A line below contains "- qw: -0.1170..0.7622", and a later one contains "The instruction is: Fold". Repeat both, with every line between them, exactly.

=== Data ===

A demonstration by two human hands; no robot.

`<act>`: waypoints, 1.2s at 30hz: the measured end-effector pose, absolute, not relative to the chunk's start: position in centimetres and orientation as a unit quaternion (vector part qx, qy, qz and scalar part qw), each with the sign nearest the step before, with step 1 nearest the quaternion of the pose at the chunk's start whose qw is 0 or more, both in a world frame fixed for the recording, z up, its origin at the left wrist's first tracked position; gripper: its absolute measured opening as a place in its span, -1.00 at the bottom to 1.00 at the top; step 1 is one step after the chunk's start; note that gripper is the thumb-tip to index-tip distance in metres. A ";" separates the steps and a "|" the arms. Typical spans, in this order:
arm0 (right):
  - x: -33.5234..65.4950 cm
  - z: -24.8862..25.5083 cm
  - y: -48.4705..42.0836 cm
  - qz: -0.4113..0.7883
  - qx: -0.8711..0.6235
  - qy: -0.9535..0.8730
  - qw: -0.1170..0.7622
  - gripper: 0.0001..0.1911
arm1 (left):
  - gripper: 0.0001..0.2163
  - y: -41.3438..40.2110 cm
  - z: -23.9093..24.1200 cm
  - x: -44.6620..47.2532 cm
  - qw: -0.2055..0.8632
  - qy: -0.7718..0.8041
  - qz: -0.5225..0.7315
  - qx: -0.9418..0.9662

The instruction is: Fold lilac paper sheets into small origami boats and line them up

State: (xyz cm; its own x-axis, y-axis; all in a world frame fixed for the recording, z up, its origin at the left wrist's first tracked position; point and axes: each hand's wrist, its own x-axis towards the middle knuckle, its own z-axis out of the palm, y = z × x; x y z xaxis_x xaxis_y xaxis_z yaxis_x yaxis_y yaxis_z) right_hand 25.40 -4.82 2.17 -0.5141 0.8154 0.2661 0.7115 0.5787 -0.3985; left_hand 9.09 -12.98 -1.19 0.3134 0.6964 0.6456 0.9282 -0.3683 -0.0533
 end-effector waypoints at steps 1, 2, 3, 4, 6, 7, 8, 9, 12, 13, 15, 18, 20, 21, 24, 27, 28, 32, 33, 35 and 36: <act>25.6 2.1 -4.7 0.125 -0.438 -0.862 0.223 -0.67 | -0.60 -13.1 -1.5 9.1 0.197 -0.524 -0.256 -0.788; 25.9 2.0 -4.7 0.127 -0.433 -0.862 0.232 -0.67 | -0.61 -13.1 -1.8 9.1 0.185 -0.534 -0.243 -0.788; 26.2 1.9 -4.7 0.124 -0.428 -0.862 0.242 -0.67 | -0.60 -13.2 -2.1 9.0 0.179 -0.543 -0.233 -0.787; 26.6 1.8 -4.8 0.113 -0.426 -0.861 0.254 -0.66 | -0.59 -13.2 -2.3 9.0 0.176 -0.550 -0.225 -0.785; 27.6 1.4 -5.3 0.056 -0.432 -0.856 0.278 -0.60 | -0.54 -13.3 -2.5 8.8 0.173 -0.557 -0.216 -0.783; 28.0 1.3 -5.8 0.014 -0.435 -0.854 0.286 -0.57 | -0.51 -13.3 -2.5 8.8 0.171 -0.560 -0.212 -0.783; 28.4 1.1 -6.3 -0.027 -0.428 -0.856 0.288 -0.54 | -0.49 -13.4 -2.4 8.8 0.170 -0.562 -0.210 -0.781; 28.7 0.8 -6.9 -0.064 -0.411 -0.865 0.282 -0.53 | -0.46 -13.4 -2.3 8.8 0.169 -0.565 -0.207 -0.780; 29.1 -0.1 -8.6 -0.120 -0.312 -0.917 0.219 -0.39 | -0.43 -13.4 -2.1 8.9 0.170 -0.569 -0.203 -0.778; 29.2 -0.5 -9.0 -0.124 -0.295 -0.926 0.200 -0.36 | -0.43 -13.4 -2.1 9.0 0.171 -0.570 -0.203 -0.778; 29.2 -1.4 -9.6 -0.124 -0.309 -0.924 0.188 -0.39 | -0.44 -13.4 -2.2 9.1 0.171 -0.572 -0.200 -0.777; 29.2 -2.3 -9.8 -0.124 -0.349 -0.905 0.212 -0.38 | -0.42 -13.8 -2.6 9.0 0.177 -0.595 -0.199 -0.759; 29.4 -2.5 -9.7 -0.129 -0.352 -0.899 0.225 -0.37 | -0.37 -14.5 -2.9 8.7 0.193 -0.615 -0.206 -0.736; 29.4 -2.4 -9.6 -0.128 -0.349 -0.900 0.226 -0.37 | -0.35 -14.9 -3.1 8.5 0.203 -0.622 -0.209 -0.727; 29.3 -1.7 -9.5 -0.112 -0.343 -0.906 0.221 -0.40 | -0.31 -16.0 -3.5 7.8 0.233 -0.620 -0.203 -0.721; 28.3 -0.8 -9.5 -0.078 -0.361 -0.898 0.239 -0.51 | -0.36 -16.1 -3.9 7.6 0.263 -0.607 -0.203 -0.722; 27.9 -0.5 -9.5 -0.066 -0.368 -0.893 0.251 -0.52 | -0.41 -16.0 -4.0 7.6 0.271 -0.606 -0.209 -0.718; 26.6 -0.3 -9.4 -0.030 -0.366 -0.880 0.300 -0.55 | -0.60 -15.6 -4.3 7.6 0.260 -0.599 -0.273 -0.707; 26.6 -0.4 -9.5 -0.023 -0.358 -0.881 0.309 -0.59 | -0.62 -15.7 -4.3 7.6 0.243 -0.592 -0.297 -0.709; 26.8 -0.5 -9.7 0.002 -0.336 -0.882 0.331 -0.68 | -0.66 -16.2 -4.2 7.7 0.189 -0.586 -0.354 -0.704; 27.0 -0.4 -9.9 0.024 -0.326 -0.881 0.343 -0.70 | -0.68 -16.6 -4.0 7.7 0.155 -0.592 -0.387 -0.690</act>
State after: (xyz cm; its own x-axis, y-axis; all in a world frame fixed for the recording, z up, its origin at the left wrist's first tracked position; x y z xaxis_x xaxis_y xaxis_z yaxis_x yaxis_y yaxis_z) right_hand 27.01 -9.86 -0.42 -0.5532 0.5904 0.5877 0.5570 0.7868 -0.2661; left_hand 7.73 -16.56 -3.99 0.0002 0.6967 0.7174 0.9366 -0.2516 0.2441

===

* _Exercise output_:
  - qw: -0.1170..0.7622
  - gripper: 0.0001..0.1911
arm1 (left):
  - gripper: 0.0001..0.2163
  - y: -41.3438..40.2110 cm
  - z: -23.9093..24.1200 cm
  - x: -44.6620..47.2532 cm
  - qw: -0.2055..0.8632
  - qy: -0.7718..0.8041
  - qz: -0.5225..0.7315
  - qx: -0.9418..0.9662

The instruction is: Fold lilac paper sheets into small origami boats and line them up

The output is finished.